** Supplied material follows **
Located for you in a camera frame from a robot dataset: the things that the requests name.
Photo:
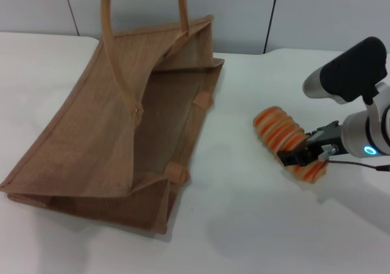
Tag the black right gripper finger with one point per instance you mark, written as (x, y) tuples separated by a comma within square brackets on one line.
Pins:
[(311, 134), (292, 157)]

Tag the brown jute handbag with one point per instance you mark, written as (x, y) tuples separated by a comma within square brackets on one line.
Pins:
[(100, 140)]

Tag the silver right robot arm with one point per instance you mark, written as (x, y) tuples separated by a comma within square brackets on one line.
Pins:
[(364, 134)]

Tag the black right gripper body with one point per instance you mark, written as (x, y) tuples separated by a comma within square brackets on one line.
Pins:
[(327, 137)]

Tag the orange striped bread loaf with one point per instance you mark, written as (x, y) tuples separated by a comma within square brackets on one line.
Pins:
[(278, 128)]

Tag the small silver bracket screw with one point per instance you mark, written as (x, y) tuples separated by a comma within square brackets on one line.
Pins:
[(328, 151)]
** End of Supplied material **
Copy every record exactly, leaving the pictures out.

Located for you in a camera frame from a robot dataset: the things that the requests name.
Photo:
Tag the black right gripper finger with one point per instance you mark, written as (x, y) tuples separated by a comma within square brackets on one line.
Pins:
[(311, 134), (292, 157)]

Tag the brown jute handbag with one point per instance you mark, written as (x, y) tuples separated by a comma within square brackets on one line.
Pins:
[(100, 140)]

Tag the silver right robot arm with one point per instance you mark, written as (x, y) tuples separated by a comma within square brackets on one line.
Pins:
[(364, 134)]

Tag the black right gripper body with one point per instance you mark, written as (x, y) tuples separated by a comma within square brackets on one line.
Pins:
[(327, 137)]

Tag the orange striped bread loaf with one point per instance you mark, written as (x, y) tuples separated by a comma within square brackets on one line.
Pins:
[(278, 128)]

Tag the small silver bracket screw with one point per instance you mark, written as (x, y) tuples separated by a comma within square brackets on one line.
Pins:
[(328, 151)]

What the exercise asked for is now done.